▶ What is expected
Find the word "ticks" in the records and copy every line where it occurs.
= = = = = = =
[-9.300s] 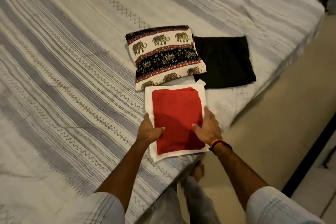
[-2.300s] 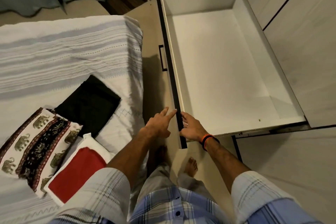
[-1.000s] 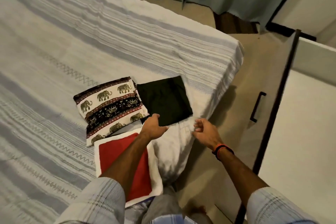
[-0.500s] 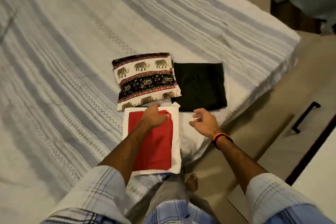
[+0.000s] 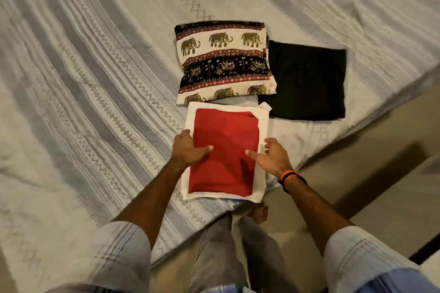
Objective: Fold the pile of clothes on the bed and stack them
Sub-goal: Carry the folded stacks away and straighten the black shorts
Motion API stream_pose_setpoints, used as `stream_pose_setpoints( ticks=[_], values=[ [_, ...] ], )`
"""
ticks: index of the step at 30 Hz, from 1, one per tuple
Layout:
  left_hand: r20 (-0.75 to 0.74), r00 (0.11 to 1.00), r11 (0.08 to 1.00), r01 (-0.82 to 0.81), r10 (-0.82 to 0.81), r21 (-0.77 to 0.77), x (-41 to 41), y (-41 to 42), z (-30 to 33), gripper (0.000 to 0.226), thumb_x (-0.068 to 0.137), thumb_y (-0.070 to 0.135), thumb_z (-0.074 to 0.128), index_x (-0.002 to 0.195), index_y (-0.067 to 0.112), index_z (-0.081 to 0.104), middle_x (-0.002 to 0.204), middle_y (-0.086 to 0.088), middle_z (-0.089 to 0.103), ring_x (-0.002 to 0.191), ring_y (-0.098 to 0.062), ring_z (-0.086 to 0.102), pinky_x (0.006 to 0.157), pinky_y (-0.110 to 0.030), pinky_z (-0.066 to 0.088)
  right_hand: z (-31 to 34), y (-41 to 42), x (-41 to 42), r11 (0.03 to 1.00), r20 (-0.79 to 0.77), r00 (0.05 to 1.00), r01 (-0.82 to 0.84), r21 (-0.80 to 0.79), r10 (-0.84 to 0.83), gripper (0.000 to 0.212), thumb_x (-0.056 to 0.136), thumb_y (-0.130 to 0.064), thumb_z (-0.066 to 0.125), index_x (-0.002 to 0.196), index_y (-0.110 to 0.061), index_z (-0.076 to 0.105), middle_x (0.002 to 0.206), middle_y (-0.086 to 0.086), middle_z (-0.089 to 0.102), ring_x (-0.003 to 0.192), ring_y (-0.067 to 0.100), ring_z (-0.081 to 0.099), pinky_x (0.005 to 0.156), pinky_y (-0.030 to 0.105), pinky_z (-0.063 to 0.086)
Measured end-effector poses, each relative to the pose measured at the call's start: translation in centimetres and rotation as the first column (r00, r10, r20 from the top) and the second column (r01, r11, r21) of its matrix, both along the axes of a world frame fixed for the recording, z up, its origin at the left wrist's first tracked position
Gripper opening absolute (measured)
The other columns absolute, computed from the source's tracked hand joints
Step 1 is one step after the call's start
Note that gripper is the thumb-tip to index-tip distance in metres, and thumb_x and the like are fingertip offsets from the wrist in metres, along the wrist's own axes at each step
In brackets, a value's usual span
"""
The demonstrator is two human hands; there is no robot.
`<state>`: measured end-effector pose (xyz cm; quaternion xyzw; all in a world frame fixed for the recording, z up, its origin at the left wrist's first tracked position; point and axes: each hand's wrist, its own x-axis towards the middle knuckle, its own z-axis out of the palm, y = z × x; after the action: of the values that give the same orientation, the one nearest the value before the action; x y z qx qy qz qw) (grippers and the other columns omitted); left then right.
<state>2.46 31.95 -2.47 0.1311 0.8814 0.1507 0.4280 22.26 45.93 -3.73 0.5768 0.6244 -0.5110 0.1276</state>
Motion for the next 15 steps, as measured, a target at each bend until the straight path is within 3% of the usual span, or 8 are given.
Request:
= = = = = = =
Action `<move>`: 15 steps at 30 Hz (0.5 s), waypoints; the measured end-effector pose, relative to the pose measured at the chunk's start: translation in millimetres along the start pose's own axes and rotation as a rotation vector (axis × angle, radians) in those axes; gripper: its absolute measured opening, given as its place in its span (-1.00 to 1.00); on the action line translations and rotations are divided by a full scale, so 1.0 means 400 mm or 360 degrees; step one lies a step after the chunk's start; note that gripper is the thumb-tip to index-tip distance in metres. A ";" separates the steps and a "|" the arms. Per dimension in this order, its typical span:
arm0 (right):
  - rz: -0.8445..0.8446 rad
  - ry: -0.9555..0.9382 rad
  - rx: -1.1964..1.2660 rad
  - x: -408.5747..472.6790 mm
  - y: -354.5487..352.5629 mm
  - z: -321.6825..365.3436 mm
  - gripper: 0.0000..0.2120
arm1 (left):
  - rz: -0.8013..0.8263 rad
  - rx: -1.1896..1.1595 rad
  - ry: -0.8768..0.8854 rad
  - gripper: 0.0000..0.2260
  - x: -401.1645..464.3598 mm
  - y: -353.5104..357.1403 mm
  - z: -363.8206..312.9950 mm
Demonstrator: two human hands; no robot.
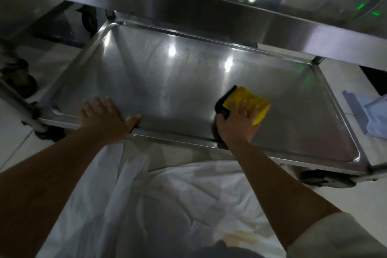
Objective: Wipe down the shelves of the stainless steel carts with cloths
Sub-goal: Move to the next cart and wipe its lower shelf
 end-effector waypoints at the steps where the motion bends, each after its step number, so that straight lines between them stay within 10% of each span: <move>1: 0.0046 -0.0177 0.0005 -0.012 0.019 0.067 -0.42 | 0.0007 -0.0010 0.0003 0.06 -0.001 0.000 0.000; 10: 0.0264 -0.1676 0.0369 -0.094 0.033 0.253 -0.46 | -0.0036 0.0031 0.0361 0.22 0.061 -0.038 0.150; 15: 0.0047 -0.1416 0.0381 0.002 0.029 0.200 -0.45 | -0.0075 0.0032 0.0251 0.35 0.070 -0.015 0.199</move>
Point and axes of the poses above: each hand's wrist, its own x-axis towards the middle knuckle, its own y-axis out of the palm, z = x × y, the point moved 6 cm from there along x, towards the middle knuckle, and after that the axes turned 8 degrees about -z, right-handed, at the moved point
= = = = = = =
▶ Written answer
Motion API stream_pose_setpoints, used as `stream_pose_setpoints( ticks=[_], values=[ [_, ...] ], )`
ticks: index of the step at 30 Hz, from 1, one per tuple

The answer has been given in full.